NEW DELHI: Perdebatan politik mengambil alih majelis tinggi ketika Menteri Keuangan Arun Jaitley membalas klaim Kongres tentang meningkatnya intoleransi di negara tersebut dengan membandingkan Keadaan Darurat dengan kedatangan Third Reich di Jerman.
Mengawali pembahasan Konstitusi, Jaitley mencatat bahwa selama Masa Darurat, pemerintah saat itu “berhasil meyakinkan Mahkamah Agung bahwa Pasal 21 dapat ditangguhkan”. “Sekarang bahkan jika ada orang yang tampil di layar TV dan melontarkan komentar yang tidak bertanggung jawab, itu disebut intoleransi, padahal hak untuk hidup dan kebebasan telah dicabut,” katanya.
Mengacu pada keadaan darurat, ia juga mengatakan “sistem konstitusional digunakan untuk melemahkan Konstitusi”.
Merujuk pada penggunaan cara-cara demokratis oleh Adolf Hitler untuk merebut kekuasaan penuh pada tahun 1933, Jaitley berkata, “Saya pikir kita perlu diingatkan akan sejarah kita. Jadi, Anda menerapkan Distress; Anda menahan anggota Oposisi; Anda mengubah Konstitusi; Anda menerapkan sensor pada surat kabar; Anda mengumumkan program ekonomi 25 poin”.
Ada gangguan berulang kali dari pihak Kongres karena jelas bahwa Jaitley membuat perbandingan langsung antara Third Reich Hitler dan penerapan Darurat oleh Indira Gandhi.

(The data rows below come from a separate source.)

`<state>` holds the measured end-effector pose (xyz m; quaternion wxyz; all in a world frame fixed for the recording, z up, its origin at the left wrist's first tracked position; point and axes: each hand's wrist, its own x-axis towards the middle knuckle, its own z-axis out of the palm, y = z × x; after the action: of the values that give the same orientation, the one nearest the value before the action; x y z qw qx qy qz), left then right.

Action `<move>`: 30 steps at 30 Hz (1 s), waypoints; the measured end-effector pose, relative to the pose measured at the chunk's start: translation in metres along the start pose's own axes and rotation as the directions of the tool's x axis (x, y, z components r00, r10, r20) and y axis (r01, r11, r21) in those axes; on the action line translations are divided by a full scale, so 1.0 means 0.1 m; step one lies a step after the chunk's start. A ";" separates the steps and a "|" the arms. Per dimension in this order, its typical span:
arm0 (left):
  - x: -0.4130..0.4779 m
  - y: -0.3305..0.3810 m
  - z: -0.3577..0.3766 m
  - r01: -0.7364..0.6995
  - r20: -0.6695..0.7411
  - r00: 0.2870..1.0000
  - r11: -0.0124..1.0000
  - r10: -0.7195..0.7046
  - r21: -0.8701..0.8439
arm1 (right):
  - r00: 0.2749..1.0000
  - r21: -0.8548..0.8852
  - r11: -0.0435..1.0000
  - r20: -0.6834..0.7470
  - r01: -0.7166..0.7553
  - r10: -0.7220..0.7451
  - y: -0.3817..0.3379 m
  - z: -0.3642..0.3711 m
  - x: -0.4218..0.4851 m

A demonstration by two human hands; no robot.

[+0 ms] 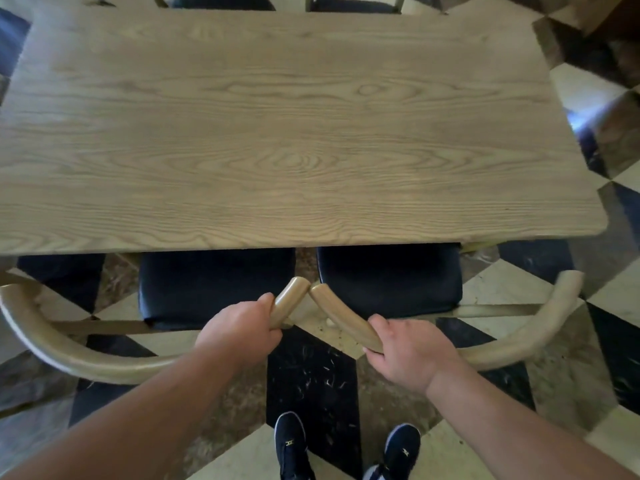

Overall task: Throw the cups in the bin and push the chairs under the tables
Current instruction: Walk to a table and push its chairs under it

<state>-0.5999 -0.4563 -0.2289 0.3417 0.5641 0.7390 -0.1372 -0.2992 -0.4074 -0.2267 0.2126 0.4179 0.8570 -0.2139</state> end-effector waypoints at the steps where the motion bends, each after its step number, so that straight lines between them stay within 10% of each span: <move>1: -0.01 0.02 -0.01 0.001 -0.013 1.000 1.000 -0.001 0.015 | 1.000 -0.004 1.000 0.004 -0.001 0.001 0.00 0.00 0.01; 7: -0.26 0.24 -0.05 0.059 -0.118 0.992 0.976 -0.034 0.211 | 0.995 0.017 0.996 0.027 -0.092 0.092 -0.10 -0.14 -0.12; 11: -0.64 0.78 -0.22 -0.120 -0.114 0.981 0.958 0.154 0.261 | 0.980 0.028 0.999 -0.200 0.018 -0.012 -0.09 -0.41 -0.65; 30: -2.60 6.30 -1.94 -0.563 -0.142 0.703 0.667 0.697 0.488 | 0.644 0.290 0.784 -0.451 -0.548 0.617 3.14 -2.50 -5.15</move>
<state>-0.0493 -0.3288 0.1991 0.1187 0.8595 0.4926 -0.0673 0.1964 -0.4178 0.1980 0.0015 0.7258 0.6848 -0.0656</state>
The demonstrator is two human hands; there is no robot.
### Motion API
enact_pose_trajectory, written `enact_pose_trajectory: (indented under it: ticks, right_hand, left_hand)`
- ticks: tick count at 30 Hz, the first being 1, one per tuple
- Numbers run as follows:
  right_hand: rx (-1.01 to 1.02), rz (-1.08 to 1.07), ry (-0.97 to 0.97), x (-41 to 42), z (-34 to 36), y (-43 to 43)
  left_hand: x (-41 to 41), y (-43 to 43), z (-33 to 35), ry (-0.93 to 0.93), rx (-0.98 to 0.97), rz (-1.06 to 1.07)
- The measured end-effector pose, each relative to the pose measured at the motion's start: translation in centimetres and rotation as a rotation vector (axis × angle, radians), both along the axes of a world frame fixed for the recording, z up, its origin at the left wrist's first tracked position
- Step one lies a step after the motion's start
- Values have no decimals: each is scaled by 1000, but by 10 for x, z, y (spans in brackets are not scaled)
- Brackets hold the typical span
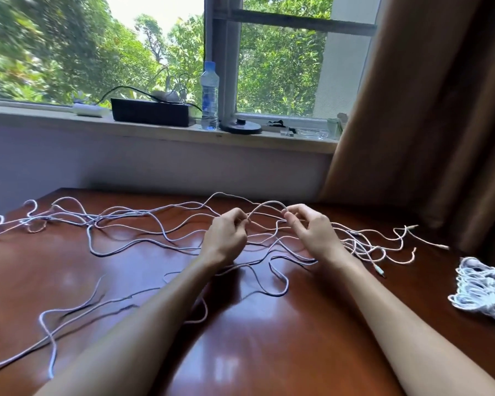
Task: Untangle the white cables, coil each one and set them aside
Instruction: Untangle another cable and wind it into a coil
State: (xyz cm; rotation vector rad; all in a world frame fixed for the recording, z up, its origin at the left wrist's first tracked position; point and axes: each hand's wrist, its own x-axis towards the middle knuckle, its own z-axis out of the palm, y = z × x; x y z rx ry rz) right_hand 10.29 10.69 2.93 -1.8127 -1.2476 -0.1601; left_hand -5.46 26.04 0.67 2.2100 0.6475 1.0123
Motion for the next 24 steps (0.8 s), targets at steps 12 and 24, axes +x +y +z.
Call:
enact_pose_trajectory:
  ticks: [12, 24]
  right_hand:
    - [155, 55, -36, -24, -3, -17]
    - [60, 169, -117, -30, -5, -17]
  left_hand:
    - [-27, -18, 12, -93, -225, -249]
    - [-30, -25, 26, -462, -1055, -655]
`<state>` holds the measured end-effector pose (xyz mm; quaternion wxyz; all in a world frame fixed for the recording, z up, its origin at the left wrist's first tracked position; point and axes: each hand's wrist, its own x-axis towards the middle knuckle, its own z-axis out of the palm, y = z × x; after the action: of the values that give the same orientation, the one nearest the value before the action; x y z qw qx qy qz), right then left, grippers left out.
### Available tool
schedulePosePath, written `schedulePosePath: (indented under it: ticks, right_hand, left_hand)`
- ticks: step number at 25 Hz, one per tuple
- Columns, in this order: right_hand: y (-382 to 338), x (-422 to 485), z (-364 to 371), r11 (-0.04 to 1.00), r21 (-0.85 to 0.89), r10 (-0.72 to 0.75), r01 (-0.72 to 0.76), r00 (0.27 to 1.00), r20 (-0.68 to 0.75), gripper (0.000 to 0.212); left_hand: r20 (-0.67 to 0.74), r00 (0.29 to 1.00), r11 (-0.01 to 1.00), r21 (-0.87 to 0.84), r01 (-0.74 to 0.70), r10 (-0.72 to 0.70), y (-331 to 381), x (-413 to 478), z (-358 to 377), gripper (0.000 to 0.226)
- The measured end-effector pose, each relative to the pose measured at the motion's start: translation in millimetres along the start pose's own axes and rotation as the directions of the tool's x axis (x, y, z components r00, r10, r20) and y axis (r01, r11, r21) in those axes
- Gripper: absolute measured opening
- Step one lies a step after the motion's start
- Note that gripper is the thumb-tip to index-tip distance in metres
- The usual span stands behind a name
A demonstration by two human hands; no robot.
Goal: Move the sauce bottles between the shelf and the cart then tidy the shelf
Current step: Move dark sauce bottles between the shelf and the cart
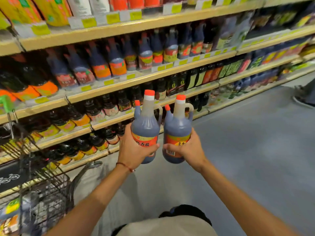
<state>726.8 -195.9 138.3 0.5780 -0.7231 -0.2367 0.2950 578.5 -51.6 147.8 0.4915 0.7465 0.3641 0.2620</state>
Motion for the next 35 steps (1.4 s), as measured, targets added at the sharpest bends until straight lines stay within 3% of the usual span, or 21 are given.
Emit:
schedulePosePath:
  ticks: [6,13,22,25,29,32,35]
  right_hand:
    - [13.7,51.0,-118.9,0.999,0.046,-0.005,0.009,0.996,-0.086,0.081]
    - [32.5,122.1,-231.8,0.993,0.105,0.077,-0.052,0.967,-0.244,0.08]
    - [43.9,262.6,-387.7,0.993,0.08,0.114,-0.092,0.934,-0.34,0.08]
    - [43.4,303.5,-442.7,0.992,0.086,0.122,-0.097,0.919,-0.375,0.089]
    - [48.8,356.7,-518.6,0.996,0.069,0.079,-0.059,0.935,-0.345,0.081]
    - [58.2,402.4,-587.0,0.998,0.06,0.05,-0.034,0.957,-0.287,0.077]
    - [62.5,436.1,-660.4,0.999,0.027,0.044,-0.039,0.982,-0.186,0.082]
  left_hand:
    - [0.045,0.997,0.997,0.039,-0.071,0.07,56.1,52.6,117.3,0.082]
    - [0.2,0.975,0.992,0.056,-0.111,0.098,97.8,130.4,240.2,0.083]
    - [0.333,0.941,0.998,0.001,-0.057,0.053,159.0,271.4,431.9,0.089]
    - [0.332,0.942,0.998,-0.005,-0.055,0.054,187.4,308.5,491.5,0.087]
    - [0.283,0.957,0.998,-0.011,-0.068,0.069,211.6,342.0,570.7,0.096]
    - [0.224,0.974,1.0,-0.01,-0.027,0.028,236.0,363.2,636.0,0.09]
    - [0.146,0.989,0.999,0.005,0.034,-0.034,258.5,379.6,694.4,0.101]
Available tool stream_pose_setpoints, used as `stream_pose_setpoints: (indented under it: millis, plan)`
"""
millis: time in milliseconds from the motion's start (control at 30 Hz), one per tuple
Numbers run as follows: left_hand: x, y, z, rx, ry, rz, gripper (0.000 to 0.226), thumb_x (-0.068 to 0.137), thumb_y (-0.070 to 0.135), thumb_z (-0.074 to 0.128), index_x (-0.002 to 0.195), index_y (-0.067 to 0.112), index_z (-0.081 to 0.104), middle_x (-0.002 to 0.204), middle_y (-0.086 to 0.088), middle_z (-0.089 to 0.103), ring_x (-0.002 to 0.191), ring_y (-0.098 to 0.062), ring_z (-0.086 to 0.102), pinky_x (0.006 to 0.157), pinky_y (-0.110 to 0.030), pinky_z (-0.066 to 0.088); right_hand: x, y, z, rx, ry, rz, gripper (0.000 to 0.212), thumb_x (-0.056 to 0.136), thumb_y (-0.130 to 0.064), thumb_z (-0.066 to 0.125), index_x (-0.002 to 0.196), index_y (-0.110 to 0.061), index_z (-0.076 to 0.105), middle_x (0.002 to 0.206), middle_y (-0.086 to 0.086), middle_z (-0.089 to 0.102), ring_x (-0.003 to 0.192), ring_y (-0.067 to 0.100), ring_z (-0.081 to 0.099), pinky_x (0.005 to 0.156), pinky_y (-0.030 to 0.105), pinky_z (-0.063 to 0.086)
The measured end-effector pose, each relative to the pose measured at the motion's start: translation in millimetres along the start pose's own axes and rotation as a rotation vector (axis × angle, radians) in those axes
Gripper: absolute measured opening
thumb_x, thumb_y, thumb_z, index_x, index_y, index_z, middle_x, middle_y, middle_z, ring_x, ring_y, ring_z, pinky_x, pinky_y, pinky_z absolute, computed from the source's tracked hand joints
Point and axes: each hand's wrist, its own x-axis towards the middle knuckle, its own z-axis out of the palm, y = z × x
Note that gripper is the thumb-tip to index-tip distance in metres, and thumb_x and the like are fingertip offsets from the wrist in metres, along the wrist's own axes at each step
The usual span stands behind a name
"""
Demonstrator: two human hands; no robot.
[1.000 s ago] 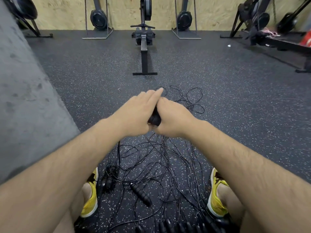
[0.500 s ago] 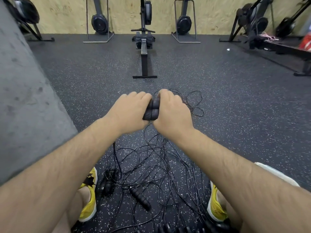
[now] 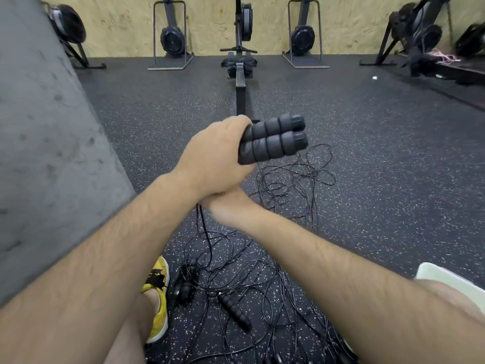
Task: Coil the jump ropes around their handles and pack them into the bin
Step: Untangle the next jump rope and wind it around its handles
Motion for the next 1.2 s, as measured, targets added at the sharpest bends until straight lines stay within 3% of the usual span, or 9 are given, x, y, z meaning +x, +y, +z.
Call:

Jaitley mengatakan bahwa Rudolf Hess, penasihat Hitler, menyampaikan pidato pada tanggal 25 Februari 1934, “yang diakhiri dengan kalimat, ‘Adolf Hitler adalah Jerman dan Jerman adalah Adolf Hitler'”. Ini jelas merujuk pada ungkapan penjilat yang diciptakan saat itu. Presiden Kongres Devkant Barooa pada tahun 1974 – ‘India adalah Indira, Indira adalah India’.
Dalam jawabannya, Pemimpin Oposisi di Rajya Sabha Ghulam Nabi Azad mengatakan dari pidato Jaitley sudah jelas mengapa pemerintah memutuskan untuk memulai Hari Konstitusi. “Anda menggunakan bahu Dr Ambedkar untuk melatih senjata Anda di Kongres,” katanya.
Jaitley, sebaliknya, menuduh Kongres hanya dengan enggan mengakui Ambedkar.
Azad pun menanggapi pernyataan Jaitley yang menyebut ada sebagian oknum di Tanah Air yang menganggap dalang teroris sebagai martir.
Azad mengenang masa jabatannya sebagai Ketua Menteri Jammu dan Kashmir untuk mengingatkan semua orang akan pendiriannya bahwa siapa pun yang melintasi perbatasan dengan senjata harus kembali sebagai tubuh. Ketika Menteri Telekomunikasi Ravi Shankar Prasad mengapresiasinya, Azad menjawab, “Saya akan menghargainya jika tindakan diambil terhadap teroris Samjhauta, Malegaon dan Hyderabad”.